"""

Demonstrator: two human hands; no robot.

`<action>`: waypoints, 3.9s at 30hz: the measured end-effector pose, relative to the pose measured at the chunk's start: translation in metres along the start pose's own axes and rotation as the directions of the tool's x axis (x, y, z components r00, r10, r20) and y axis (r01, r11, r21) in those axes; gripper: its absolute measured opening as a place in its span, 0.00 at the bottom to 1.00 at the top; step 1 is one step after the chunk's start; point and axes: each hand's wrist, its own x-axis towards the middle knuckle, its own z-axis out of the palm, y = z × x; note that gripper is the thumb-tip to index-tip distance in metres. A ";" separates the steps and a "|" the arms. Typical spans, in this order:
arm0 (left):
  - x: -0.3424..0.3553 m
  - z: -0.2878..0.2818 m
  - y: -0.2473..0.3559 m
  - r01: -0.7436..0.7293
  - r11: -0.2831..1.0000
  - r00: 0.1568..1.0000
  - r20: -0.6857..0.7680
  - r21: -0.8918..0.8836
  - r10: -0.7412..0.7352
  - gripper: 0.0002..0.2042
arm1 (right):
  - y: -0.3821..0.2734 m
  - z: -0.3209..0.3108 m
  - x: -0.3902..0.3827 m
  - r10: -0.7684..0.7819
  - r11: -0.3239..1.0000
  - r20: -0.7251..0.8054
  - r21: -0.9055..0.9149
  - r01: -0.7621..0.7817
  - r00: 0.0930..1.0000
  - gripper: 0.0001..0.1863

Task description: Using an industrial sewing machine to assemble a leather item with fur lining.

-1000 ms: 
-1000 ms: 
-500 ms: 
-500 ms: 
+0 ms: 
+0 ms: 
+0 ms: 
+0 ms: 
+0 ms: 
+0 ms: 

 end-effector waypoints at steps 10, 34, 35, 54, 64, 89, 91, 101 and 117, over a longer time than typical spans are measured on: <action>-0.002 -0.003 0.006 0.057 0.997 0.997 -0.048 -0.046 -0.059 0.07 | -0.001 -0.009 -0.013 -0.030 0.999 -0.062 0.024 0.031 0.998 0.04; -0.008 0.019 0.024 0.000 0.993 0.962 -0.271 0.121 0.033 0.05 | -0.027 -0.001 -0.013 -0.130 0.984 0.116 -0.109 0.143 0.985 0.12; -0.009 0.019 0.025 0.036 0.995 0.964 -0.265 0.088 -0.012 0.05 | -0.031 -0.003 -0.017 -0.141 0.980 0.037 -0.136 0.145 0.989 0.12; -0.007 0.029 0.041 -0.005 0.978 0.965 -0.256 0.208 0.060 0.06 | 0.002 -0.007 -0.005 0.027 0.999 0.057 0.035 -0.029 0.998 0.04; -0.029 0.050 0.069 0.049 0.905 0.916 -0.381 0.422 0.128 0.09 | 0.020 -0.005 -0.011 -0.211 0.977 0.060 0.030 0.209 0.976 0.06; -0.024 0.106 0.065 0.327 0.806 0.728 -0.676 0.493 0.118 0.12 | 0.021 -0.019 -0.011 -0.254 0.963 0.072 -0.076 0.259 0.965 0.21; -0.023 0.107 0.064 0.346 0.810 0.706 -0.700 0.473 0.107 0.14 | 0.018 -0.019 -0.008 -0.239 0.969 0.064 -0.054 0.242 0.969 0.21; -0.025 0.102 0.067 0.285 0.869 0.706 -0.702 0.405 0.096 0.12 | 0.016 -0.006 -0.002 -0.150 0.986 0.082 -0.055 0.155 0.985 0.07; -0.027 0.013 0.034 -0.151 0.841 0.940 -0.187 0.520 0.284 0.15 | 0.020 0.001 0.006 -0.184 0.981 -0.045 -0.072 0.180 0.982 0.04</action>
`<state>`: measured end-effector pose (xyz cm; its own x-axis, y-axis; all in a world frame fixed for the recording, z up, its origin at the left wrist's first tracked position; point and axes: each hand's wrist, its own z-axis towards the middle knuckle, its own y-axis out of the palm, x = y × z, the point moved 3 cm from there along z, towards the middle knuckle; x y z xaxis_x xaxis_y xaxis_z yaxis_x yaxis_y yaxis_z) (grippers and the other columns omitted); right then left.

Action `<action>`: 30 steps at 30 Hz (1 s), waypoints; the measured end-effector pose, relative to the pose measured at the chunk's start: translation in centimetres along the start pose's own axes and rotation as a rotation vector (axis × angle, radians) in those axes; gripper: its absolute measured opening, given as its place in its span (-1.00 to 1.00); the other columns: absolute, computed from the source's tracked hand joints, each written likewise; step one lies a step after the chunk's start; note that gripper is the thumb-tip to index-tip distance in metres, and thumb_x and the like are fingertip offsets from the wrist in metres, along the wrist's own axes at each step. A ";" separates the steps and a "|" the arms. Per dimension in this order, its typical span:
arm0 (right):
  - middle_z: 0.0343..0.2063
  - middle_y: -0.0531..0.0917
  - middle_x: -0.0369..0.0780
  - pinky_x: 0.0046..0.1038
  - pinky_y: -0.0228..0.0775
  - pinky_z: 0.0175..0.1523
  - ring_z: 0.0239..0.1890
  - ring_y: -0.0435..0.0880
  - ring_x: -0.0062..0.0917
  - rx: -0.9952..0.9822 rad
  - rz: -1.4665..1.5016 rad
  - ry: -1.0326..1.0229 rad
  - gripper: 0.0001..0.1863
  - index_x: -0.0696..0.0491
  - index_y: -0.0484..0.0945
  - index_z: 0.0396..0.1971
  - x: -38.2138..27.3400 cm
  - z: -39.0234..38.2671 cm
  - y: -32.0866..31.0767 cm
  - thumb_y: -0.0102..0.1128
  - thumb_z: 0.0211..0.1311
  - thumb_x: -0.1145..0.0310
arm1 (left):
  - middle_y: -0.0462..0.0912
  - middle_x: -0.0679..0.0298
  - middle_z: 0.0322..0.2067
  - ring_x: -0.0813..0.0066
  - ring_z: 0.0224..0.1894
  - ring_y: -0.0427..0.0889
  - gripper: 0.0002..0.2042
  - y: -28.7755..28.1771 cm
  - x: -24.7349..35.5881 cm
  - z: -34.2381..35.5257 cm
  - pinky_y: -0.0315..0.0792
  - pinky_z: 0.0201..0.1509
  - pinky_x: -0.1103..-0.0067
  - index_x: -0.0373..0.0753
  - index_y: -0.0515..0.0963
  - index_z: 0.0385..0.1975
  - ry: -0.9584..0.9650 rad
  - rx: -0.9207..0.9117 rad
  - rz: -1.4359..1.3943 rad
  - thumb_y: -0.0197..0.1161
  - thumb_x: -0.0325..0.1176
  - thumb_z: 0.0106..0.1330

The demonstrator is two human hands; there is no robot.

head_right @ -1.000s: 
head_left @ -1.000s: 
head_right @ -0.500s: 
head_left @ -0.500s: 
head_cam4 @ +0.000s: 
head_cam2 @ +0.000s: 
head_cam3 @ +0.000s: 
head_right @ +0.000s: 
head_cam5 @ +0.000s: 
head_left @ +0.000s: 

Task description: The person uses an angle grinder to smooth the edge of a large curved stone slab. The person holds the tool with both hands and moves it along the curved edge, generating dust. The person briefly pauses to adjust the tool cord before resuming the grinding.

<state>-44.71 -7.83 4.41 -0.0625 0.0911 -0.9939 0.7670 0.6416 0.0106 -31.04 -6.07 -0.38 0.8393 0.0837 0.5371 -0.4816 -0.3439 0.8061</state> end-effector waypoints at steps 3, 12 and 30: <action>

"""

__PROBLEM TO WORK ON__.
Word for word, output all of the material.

__EXERCISE ANSWER__.
Demonstrator: two human hands; no robot.

`<action>`: waypoints, 3.9s at 30hz: the measured end-effector pose, relative to the pose measured at the chunk's start: translation in metres along the start pose's own axes and rotation as the directions of the tool's x axis (x, y, z components r00, r10, r20) and y axis (r01, r11, r21) in those axes; gripper: its absolute measured opening as a place in its span, 0.00 at the bottom to 1.00 at the top; step 1 is one step after the chunk's start; point and axes: each hand's wrist, its own x-axis towards the middle knuckle, its own z-axis out of the palm, y = z × x; note that gripper is the thumb-tip to index-tip distance in metres. A ";" separates the steps and a "|" the arms. Typical spans, in this order:
arm0 (left):
  - x: -0.3424..0.3553 m
  - z: -0.2878..0.2818 m
  - y: -0.2473..0.3559 m
  - r01: -0.7436..0.7293
  - r11: -0.2831..1.0000
  - r00: 0.1568..1.0000
  - r20: -0.6857..0.7680
  - r21: -0.8918..0.8836
  - r10: -0.7412..0.7352
  - gripper: 0.0002..0.2042
arm1 (right):
  - y: -0.3821..0.2734 m
  - z: -0.3209..0.3108 m
  - x: -0.3902..0.3827 m
  - r10: -0.7684..0.7819
  - r11: -0.3239..1.0000
  - r20: -0.7251..0.8054
  - r21: -0.9055..0.9149
  - r01: -0.7621..0.7817
  - r00: 0.0930..1.0000
  - gripper: 0.0001..0.1863

Task description: Using an industrial sewing machine to assemble a leather item with fur lining.

-1000 ms: 
-1000 ms: 
-500 ms: 
-500 ms: 
+0 ms: 
+0 ms: 
+0 ms: 
+0 ms: 
+0 ms: 
+0 ms: 

 end-effector waypoints at steps 10, 34, 35, 54, 64, 89, 91, 101 and 117, over a longer time than typical spans are measured on: <action>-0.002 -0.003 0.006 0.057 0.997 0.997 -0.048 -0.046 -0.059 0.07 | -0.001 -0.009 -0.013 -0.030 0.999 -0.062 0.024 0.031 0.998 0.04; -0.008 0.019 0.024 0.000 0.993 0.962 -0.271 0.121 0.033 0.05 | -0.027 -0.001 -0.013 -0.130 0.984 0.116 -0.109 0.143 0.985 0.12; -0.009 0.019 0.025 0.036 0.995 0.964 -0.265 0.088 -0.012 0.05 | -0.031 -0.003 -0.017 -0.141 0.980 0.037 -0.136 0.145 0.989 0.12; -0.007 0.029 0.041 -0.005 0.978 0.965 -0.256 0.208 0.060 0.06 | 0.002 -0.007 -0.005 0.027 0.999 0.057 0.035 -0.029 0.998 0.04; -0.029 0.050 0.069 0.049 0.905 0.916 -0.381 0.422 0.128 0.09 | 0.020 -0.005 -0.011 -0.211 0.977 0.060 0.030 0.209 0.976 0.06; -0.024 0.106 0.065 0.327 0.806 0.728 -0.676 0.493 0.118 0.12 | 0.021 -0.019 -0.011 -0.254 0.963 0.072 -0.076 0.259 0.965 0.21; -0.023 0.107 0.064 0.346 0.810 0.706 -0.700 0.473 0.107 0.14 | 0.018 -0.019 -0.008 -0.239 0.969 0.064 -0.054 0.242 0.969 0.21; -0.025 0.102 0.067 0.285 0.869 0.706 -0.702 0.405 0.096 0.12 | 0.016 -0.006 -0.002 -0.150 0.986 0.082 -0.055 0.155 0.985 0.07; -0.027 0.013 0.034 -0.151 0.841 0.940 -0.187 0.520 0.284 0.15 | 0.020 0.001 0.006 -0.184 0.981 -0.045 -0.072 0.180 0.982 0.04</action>
`<state>`: measured end-effector pose (xyz cm; its own x-axis, y-axis; all in a world frame fixed for the recording, z up, its origin at the left wrist's first tracked position; point and axes: each hand's wrist, its own z-axis towards the middle knuckle, its own y-axis out of the palm, x = y × z, the point moved 3 cm from there along z, towards the middle knuckle; x y z xaxis_x xaxis_y xaxis_z yaxis_x yaxis_y yaxis_z) (grippers and the other columns omitted); right then left.

Action `<action>`: 30 steps at 30 Hz (1 s), waypoints; the measured end-effector pose, relative to the pose measured at the chunk's start: translation in centimetres along the start pose's own axes and rotation as a rotation vector (axis × angle, radians) in those axes; gripper: its absolute measured opening, given as its place in its span (-1.00 to 1.00); the other columns: absolute, computed from the source's tracked hand joints, each written likewise; step one lies a step after the chunk's start; note that gripper is the thumb-tip to index-tip distance in metres, and thumb_x and the like are fingertip offsets from the wrist in metres, along the wrist's own axes at each step. A ";" separates the steps and a "|" the arms. Per dimension in this order, its typical span:
arm0 (right):
  - middle_z: 0.0343..0.2063
  - middle_y: -0.0531..0.0917
  - middle_x: -0.0369..0.0780
  - pinky_x: 0.0046..0.1038
  - pinky_y: -0.0228..0.0775
  - pinky_z: 0.0175..0.1523
  - ring_z: 0.0239..0.1890
  - ring_y: -0.0435..0.0880
  - ring_x: -0.0062..0.0917
  - rx: -0.9952..0.9822 rad
  - rz: -1.4665..1.5016 rad
  - ry: -1.0326..1.0229 rad
  - gripper: 0.0001..0.1863
  - index_x: -0.0696..0.0491
  - index_y: -0.0484..0.0945
  - index_z: 0.0396..0.1971
  - x: -38.2138..27.3400 cm
  - z: -39.0234..38.2671 cm
  - y: -32.0866..31.0767 cm
  - thumb_y: -0.0102..0.1128
  - thumb_z: 0.0211..0.1311
  - thumb_x: -0.1145..0.0310
arm1 (left):
  - middle_y: -0.0462..0.0912
  - middle_x: -0.0679..0.0298
  - middle_z: 0.0322..0.2067
  - ring_x: -0.0813..0.0066
  - ring_z: 0.0224..0.1894
  - ring_y: -0.0427..0.0889
  - gripper: 0.0002..0.2042
  - y: -28.7755..28.1771 cm
  - x: -24.7349..35.5881 cm
  - z: -34.2381..35.5257 cm
  - pinky_y: -0.0315..0.0792
  - pinky_z: 0.0201..0.1509
  - pinky_x: -0.1103..-0.0067
  - index_x: -0.0373..0.0753
  - index_y: -0.0515..0.0963
  - index_z: 0.0385..0.1975
  - ry: -0.9584..0.9650 rad
  - rx: -0.9207..0.9117 rad
  - rz: -1.4359..1.3943 rad
  - thumb_y: -0.0197..0.1161
  - thumb_x: -0.0325..0.1176
  - thumb_z: 0.0106..0.1330

The demonstrator is two human hands; there is no robot.

head_right @ -1.000s: 
head_left @ -1.000s: 
head_right @ -0.500s: 
head_left @ -0.500s: 
head_cam4 @ +0.000s: 
head_cam2 @ +0.000s: 
head_cam3 @ +0.000s: 
head_right @ +0.000s: 
head_cam5 @ +0.000s: 
head_left @ +0.000s: 

Task description: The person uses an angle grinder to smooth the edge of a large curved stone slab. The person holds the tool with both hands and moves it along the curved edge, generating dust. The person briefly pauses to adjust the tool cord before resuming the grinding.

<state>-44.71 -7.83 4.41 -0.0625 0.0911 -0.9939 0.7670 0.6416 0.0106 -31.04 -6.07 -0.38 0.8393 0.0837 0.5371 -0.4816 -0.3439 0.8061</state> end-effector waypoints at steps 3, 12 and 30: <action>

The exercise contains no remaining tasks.